All-fiber modulators for laser applications

The objective of this work is to explore the usefulness of all-fiber modulators for laser applications. The modulators are based on refractive index change achieved in the core of the studied fiber- components, exploiting either the elasto-optic effect or the electro-optic effect. This is realized with the aid of electrodes inside the fiber cladding close to the core that provides either thermal stress in the core, or an electric field across the core. The electrodes consists of low melting-point alloys, such as BiSn and AuSn, which were pushed into the hole-fiber, in the liquid state, which then solidified to form solid electrodes filling the entire hole.

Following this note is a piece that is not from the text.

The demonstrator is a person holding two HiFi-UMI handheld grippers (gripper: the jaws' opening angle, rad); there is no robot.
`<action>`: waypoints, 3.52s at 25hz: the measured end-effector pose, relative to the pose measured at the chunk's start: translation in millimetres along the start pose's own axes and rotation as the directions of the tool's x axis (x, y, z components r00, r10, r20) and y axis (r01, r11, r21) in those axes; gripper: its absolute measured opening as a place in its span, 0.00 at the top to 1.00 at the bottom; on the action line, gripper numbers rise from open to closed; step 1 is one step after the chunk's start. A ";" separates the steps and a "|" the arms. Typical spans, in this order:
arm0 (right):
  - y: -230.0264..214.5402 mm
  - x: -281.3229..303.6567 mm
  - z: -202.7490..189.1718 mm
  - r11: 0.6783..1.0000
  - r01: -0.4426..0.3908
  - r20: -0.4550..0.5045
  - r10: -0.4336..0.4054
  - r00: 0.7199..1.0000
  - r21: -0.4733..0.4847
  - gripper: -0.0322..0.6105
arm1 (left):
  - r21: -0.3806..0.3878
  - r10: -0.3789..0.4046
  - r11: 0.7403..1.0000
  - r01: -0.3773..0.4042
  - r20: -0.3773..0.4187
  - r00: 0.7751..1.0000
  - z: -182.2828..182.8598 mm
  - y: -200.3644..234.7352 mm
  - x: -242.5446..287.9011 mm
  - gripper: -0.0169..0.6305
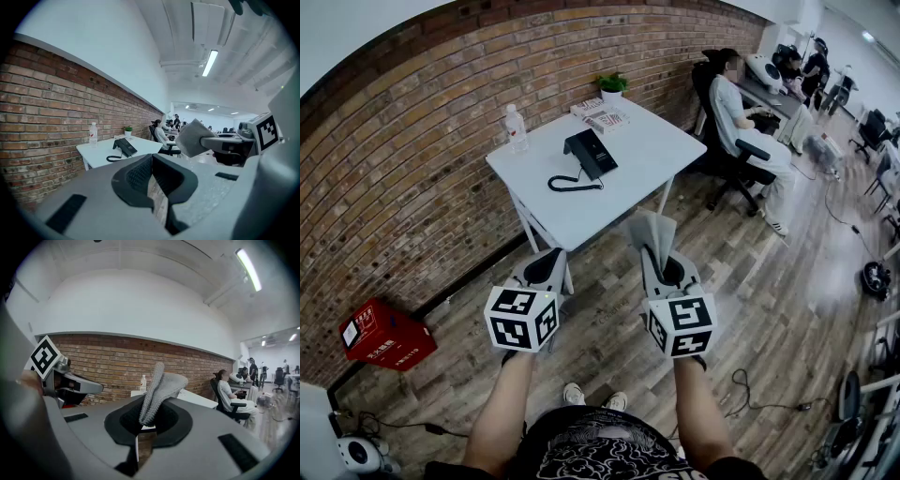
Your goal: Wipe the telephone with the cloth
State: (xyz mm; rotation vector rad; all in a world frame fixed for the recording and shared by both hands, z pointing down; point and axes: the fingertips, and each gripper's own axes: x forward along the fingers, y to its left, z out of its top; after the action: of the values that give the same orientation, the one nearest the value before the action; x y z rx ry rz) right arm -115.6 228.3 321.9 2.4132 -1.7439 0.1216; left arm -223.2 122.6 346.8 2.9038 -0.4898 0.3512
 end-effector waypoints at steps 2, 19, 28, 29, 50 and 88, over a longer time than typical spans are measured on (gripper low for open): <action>-2.9 0.5 -0.3 1.000 0.004 0.002 -0.004 1.000 -0.003 0.94 | 0.001 0.001 1.000 -0.001 0.004 1.000 0.6 -0.5 2.3 0.96; -51.5 -3.8 -20.4 0.999 -0.027 0.006 0.027 1.000 0.021 0.93 | 0.000 0.037 0.999 -0.037 0.000 0.999 -3.6 -31.9 38.5 0.96; -83.6 43.0 -31.5 0.999 -0.045 -0.010 0.046 0.999 0.028 0.93 | -0.013 0.047 0.999 -0.047 -0.014 0.999 -5.5 -15.3 94.2 0.96; -87.3 53.1 -33.0 0.999 -0.047 -0.015 0.048 0.999 0.026 0.93 | -0.017 0.048 0.999 -0.048 -0.016 0.999 -5.3 -9.5 103.3 0.96; -132.4 321.1 -15.1 0.999 -0.044 -0.136 0.046 0.990 0.018 0.93 | -0.097 0.025 0.995 -0.032 -0.069 0.997 47.4 178.8 304.4 0.96; -93.0 596.7 -37.1 0.568 -0.804 -0.271 0.757 0.594 -0.176 0.93 | -0.273 0.570 0.753 -0.599 -0.184 0.801 17.8 254.7 383.7 0.96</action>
State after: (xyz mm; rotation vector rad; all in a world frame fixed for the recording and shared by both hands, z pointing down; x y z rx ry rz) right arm 162.3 -294.6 446.1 1.2162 -2.4139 0.1553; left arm 45.6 -233.3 462.9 2.3398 -1.3174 0.4305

Together with an analyzer such as a polarizer or an interferometer the achieved refractive index modulation in the core can then be translated into an amplitude modulation of the guided light, which is subsequently utilized for switching fiber-lasers to generate cavity dumped, Q-switched, or mode-locked pulses. The fast rise/fall-time of a few nanoseconds for the elasto-optic devices is due to the fast thermal expansion of the electrodes. The maximum repetition rate, however, is so far limited to a few tens of kHz, due to the slow thermal processes for dissipation of the applied energy. The electro-optic fiber components, which display similar rise/fall-times on the other hand, show a much higher cut-off frequency of 16 MHz.

The electro-optic, all-fiber switch is also employed to select single pulses at 1 MHz repetition rate out of a 7 MHz train of pulses. Additionally, simulations using the finite element method have  been performed in order to gain insight and to explain the underlying processes of the observed response of a long-period grating written in a 2-hole fiber with electrodes, when applying HV-pulses to one of these.

The studied fiber-components show great potential of becoming complementary devices with high damage threshold for all-fiber laser applications in the future.

PhD student: Micke Malmström. 

The thesis has been carried out at Dept of Applied Physics at KTH, group of Laser Physics in collaboration with Acreo Fiber Optics. The supervisors of the work were Fredrik Laurell (KTH) and Walter Margulis (Acreo).